Im Gegensatz dazu wurden aus den Goten der Schlacht von Adrianopel als Volk angesiedelte römische Foederaten mit eigenem Recht und der Chance eigene Verträge mit der Reichsregierung auszuhandeln. Ganz gemäß ihrer Vereinbarungen mit Kaiser Theodosius.
Andere, ebenfalls um diese Zeit auf Reichsgebiet vorgedrungene Gruppen der Greutungen waren jedoch durch römisches Militär unterworfen worden (deditictii!!) und als (‚rechtlose’) laeti nach Kleinasien umgesiedelt worden mit der Verpflichtung ebenfalls Militärdienst für das Reich zu leisten.

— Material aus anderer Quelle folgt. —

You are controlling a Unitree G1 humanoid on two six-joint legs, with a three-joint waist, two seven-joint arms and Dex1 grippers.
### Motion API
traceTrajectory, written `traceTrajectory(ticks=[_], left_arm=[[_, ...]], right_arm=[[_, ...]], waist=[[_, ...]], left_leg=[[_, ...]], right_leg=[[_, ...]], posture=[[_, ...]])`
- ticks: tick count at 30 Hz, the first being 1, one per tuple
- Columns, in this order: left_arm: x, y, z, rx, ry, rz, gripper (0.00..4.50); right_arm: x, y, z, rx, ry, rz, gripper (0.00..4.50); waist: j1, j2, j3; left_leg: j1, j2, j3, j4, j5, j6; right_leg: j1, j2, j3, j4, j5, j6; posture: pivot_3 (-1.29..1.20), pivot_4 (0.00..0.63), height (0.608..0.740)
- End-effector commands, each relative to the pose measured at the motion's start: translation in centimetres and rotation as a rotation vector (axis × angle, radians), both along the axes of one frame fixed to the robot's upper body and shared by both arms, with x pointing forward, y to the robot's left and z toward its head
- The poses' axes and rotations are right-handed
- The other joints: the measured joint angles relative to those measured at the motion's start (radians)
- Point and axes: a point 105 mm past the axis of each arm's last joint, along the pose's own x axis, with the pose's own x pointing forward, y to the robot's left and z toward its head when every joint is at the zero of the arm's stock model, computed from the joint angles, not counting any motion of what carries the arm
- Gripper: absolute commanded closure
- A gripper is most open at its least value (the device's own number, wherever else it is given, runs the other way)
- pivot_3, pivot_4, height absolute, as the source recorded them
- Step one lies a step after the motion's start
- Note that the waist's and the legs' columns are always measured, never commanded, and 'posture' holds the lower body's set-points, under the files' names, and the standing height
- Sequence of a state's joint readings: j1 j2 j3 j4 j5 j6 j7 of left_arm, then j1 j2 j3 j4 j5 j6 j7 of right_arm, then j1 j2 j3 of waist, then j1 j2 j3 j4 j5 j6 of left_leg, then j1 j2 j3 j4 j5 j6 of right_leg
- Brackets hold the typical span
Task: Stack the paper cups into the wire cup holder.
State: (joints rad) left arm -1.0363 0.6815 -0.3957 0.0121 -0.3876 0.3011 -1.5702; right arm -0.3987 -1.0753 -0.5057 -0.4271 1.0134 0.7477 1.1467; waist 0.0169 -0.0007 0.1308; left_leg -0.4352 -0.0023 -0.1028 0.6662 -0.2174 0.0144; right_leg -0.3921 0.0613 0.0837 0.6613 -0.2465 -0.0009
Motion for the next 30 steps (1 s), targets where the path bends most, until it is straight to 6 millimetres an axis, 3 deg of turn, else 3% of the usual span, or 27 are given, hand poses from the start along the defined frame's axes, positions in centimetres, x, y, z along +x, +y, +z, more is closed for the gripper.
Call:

So wird offensichtlich, warum foederierte Heere eine so ungeheure Anziehungskraft auf zwangsweise angesiedelte laeten hatten. Indem sich die Laeti-Krieger den durchziehenden Foederierten anschlossen, gewannen sie die persönliche Freiheit zurück, genossen Schutz, Vorrechte und Geldzahlungen eines Foederierten! Auch der ‚König’ des foederieten Volksheeres gewann. Seine persönliche Macht und die Macht seines Heeres & Volkes steigerten seinen Vertragswert gegenüber der Reichsregierung und im Verhältnis zu konkurrierenden Foederierten.